Markham vio a Peterson surgir de donde estaba trabajando Renfrew, y le hizo una seña a Cathy. Ella adoptó una expresión neutra ligeramente cómica. Markham esperó que Peterson no se diera cuenta de ello.

–Acabo de hablar con mi gente -dijo Peterson, clavando los pulgares en su chaleco mientras se acercaba-. Les había pedido que investigaran a la gente que estaba trabajando en resonancia nuclear en Columbia, Moscú y La Jolla en 1963. Biografías y todo eso.

–Sí, es una comprobación obvia, ¿verdad? – dijo Markham-. Hay que confiar en Ian para ir un poco más allá de toda esta física y probar algo más sencillo.

–Hummm. – Peterson miró a Markham, las cejas microscópicamente alzadas-. Mi gente no dispone de mucho tiempo, con todo lo que está pasando. No han encontrado nada importante, como artículos en revistas científicas. Hallaron algo acerca de «resonancia espontánea» que nunca volvió a aparecer, una pista falsa seguramente, pero nada acerca de taquiones o mensajes. Uno de mis chicos encontró una cosa en el New Scientist acerca de mensajes procedentes del espacio, sin embargo, y a un tipo dedicado a la resonancia nuclear, alguien llamado Bernstein, mezclado en ello. Hay una referencia a una aparición por televisión, junto con un tipo especializado en vida en el universo.
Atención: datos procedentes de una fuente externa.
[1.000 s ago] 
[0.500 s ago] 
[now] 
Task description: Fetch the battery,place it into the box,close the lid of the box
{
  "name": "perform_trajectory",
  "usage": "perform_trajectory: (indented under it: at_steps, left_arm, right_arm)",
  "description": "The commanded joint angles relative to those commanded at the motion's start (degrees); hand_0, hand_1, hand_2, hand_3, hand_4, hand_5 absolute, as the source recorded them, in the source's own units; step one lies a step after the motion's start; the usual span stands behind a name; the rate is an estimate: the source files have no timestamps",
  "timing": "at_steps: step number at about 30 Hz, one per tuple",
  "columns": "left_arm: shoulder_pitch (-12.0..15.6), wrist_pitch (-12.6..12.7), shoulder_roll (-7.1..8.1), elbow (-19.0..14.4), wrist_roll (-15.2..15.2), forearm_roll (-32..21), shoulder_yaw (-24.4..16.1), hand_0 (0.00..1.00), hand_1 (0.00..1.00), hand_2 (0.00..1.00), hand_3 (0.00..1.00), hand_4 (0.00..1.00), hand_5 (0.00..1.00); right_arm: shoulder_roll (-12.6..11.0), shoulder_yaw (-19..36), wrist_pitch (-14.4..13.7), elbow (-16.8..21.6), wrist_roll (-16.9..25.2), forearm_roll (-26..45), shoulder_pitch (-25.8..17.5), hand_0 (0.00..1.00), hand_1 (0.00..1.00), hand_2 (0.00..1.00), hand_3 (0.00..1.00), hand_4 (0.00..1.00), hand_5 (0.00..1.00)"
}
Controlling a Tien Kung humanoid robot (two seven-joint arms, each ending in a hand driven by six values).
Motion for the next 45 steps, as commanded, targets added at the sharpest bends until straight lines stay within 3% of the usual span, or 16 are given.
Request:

–¿Puede su gente hurgar algo más en eso? – preguntó Cathy.

–Quizá. Se perdió mucha cosa en el accidente nuclear del Central Park, me han dicho. Los archivos de las cadenas de televisión estaban en Manhattan. Y los programas de noticias no se guardan en copias múltiples más allá de treinta y cinco años. He puesto a una mujer a investigar esto, pero sir Martin ha venido con ese programa urgente y… -se interrumpió de pronto.

–¿Cree usted que fue ese Bernstein quien dejó aquella nota en el banco? – preguntó Markham.

–Posiblemente. Pero si ése es todo el efecto que han tenido los haces de Renfrew, la información acerca del océano no consiguió llegar.

Markham agitó la cabeza.

–Ha utilizado usted un tiempo verbal erróneo. Podemos seguir transmitiendo; si un mensaje llegó, otros pueden también.

–De nuevo el libre albedrío -dijo Cathy.

–Sí, pero la partida puede interrumpirse en cualquier momento -dijo Peterson con suavidad-. Mire, tengo que ir a Cambridge a arreglar unos asuntos. ¿Podría hacerme un resumen de su trabajo, Cathy, antes de que me vaya?

Ella asintió. Markham dijo:

–Renfrew va a dar una pequeña fiesta esta noche. Tiene intención de invitarle, tengo entendido.

–Bueno… -Peterson miró a Cathy-. Intentaré volver. No tengo que estar necesariamente en Londres hasta mañana.

Él y Cathy Wickham fueron a la pequeña oficina de Renfrew, para utilizar la pizarra. Markham los observó hablar a través del cristal transparente de la puerta. Peterson parecía cautivado por la física de los taquiones, y había olvidado completamente su supuesta utilidad. Las dos figuras se movían de un lado para otro ante la pizarra, Cathy haciendo diagramas y símbolos con rápidos rasgueos de su tiza. Peterson los estudiaba, frunciendo el ceño. Parecía estarla observando más a ella que a la pizarra.